TRY IT:
Report each line of the records below that holds the word "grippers".

────────────────

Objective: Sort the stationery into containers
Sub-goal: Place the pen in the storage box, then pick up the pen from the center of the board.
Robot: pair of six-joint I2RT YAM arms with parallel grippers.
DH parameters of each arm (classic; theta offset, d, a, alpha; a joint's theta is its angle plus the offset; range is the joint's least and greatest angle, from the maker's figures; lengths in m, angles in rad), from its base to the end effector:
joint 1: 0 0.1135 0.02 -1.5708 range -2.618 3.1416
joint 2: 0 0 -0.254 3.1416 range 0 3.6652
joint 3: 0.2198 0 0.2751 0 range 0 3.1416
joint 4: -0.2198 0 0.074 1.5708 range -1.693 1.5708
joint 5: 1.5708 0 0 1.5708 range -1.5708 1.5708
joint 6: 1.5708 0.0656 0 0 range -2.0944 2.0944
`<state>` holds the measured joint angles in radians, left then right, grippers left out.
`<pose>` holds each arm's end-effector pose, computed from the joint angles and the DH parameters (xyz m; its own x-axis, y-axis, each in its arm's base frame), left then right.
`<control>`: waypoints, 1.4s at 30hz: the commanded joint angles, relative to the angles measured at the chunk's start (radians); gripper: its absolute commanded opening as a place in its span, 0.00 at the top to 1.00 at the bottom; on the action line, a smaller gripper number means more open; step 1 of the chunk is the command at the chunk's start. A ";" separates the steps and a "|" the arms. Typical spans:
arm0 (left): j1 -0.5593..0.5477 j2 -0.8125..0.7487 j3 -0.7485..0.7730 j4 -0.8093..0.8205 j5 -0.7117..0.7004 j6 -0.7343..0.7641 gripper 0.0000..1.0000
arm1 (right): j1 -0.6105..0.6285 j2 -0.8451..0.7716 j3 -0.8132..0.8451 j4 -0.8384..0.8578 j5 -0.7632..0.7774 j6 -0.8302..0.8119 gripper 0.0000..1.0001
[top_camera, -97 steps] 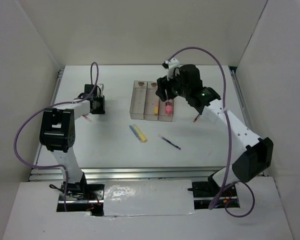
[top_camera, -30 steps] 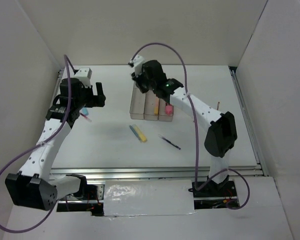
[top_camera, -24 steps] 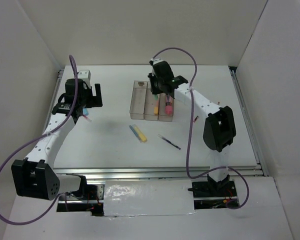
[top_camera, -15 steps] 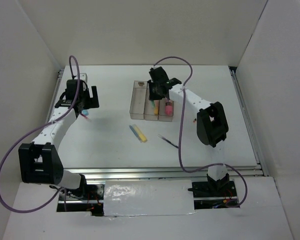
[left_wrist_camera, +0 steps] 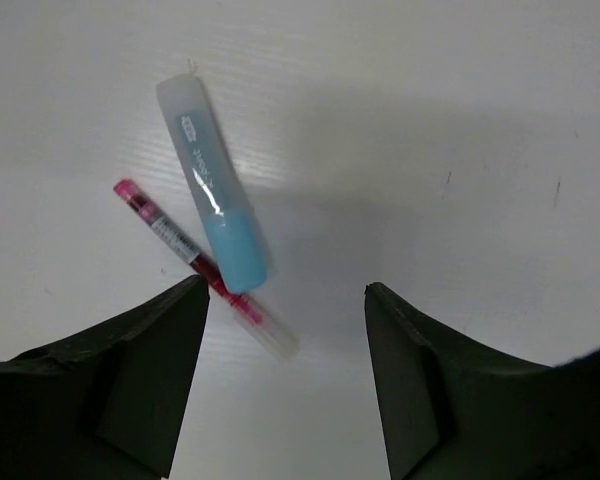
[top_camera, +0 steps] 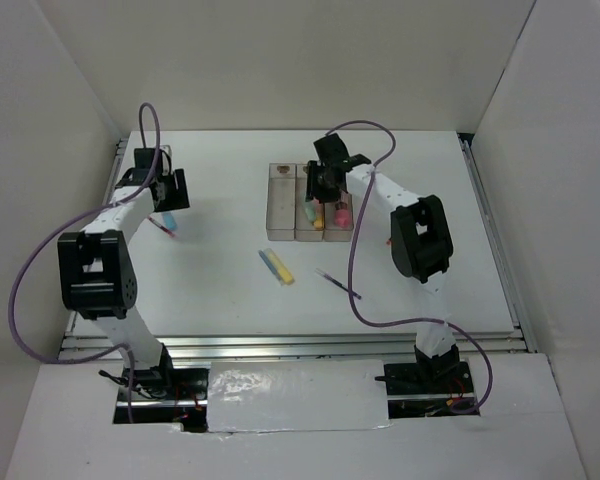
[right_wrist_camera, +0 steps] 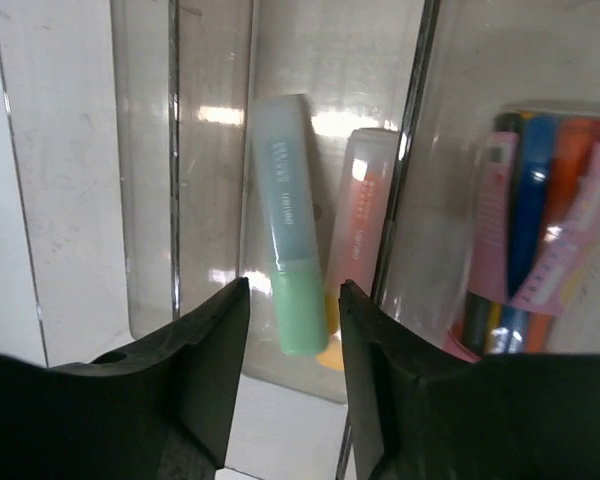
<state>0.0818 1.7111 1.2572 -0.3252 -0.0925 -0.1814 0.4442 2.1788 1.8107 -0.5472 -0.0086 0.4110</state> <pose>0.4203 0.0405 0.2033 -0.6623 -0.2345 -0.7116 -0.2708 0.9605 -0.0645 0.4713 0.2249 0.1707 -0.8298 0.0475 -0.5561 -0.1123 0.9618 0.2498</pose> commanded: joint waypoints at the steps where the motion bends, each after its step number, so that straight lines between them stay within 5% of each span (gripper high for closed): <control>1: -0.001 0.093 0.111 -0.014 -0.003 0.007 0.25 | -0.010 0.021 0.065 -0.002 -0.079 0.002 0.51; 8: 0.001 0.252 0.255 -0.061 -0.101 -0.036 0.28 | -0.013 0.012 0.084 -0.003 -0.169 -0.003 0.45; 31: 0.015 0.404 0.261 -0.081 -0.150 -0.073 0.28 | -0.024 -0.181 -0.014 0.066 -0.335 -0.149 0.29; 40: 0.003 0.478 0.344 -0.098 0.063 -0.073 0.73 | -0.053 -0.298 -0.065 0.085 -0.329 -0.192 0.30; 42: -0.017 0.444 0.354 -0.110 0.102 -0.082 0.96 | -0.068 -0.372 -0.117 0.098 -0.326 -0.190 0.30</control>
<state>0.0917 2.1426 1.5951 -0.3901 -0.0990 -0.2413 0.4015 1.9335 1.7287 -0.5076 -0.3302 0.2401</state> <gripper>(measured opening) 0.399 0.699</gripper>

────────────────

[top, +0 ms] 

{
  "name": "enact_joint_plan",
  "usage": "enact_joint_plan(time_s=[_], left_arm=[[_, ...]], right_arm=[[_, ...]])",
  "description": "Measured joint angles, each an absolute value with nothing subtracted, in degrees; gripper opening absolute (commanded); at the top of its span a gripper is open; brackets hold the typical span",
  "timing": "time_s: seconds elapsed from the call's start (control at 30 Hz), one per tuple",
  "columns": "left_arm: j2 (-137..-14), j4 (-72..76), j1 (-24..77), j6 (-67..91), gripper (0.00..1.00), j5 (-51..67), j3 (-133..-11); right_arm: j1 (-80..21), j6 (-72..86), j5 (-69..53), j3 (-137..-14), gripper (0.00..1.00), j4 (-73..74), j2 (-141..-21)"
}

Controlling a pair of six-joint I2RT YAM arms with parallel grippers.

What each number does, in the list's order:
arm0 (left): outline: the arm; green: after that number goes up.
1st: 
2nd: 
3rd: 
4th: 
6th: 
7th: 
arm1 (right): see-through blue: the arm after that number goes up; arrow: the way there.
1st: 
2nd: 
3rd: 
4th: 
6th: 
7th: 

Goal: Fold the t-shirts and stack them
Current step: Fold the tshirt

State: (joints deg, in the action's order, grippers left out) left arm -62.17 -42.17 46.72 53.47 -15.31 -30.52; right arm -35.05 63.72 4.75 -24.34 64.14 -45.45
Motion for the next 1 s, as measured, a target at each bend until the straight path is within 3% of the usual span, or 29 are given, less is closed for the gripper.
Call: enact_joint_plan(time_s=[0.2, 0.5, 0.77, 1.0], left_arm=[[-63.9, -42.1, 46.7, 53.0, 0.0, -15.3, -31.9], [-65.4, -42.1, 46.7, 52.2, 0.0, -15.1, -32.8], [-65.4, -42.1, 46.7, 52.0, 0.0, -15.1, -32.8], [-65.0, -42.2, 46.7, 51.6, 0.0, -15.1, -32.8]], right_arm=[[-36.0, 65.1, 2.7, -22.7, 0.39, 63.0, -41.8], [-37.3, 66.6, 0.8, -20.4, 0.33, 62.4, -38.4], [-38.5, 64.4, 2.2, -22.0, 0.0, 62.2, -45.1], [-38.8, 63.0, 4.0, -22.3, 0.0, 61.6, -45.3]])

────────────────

ANSWER SPACE:
Robot: pair of six-joint I2RT YAM arms with parallel grippers.
`<state>` holds the measured joint angles in radians, left then right, grippers left out.
Controlling a pair of six-joint I2RT YAM arms with parallel grippers.
State: (joints deg, in the action's order, grippers left out) left arm -62.17 -42.17 46.72 53.47 -15.31 -30.52; right arm -35.05 63.72 4.75 -24.34 64.14 -45.45

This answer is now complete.